SOURCE DATA:
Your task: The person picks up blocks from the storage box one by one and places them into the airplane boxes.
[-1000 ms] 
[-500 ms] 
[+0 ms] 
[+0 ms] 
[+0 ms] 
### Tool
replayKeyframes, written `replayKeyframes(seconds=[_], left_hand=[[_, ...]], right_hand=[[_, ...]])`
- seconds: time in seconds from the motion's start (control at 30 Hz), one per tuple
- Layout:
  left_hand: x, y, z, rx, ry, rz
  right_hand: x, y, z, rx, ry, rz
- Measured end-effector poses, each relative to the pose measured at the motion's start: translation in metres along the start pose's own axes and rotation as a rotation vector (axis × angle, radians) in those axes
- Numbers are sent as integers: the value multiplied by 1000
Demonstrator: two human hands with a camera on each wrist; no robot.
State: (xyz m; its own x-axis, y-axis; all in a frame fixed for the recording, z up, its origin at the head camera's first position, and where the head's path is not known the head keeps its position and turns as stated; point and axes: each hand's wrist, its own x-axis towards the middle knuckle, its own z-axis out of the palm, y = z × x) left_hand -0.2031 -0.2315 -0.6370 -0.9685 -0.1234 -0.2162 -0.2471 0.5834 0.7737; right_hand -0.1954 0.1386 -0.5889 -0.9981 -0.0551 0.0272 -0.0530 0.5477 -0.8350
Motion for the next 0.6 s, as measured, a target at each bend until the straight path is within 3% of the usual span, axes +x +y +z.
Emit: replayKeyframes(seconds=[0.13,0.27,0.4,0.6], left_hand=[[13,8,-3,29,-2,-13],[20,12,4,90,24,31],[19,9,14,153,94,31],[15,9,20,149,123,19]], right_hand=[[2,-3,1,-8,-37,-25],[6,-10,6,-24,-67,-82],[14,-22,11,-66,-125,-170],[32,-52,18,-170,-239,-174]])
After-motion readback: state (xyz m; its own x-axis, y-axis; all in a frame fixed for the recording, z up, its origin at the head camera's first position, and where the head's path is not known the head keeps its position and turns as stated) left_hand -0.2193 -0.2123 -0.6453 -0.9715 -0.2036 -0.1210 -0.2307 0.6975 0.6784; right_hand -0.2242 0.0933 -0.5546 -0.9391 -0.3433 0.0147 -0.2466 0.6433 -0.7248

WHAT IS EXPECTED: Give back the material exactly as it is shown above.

EXERCISE OUTPUT:
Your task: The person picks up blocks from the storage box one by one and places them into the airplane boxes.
[-1000 ms] 
[-500 ms] 
[+0 ms] 
[+0 ms] 
[+0 ms] 
### Tool
replayKeyframes, written `replayKeyframes(seconds=[_], left_hand=[[_, ...]], right_hand=[[_, ...]])`
- seconds: time in seconds from the motion's start (control at 30 Hz), one per tuple
- Layout:
  left_hand: x, y, z, rx, ry, rz
  right_hand: x, y, z, rx, ry, rz
- Measured end-effector poses, each relative to the pose measured at the motion's start: translation in metres along the start pose's own axes and rotation as a rotation vector (axis × angle, radians) in those axes
- Numbers are sent as integers: the value multiplied by 1000
Demonstrator: two human hands with a camera on each wrist; no robot.
State: (xyz m; its own x-axis, y-axis; all in a frame fixed for the recording, z up, its origin at the head camera's first position, and where the head's path is not known the head keeps its position and turns as stated; point and axes: each hand's wrist, its own x-axis towards the middle knuckle, its own z-axis out of the palm, y = z × x) left_hand -0.2031 -0.2315 -0.6370 -0.9685 -0.1234 -0.2162 -0.2471 0.5834 0.7737; right_hand -0.1954 0.1386 -0.5889 -0.9981 -0.0551 0.0272 -0.0530 0.5477 -0.8350
Motion for the next 0.6 s, as measured, a target at each bend until the straight path is within 3% of the usual span, axes +x +y +z.
Emit: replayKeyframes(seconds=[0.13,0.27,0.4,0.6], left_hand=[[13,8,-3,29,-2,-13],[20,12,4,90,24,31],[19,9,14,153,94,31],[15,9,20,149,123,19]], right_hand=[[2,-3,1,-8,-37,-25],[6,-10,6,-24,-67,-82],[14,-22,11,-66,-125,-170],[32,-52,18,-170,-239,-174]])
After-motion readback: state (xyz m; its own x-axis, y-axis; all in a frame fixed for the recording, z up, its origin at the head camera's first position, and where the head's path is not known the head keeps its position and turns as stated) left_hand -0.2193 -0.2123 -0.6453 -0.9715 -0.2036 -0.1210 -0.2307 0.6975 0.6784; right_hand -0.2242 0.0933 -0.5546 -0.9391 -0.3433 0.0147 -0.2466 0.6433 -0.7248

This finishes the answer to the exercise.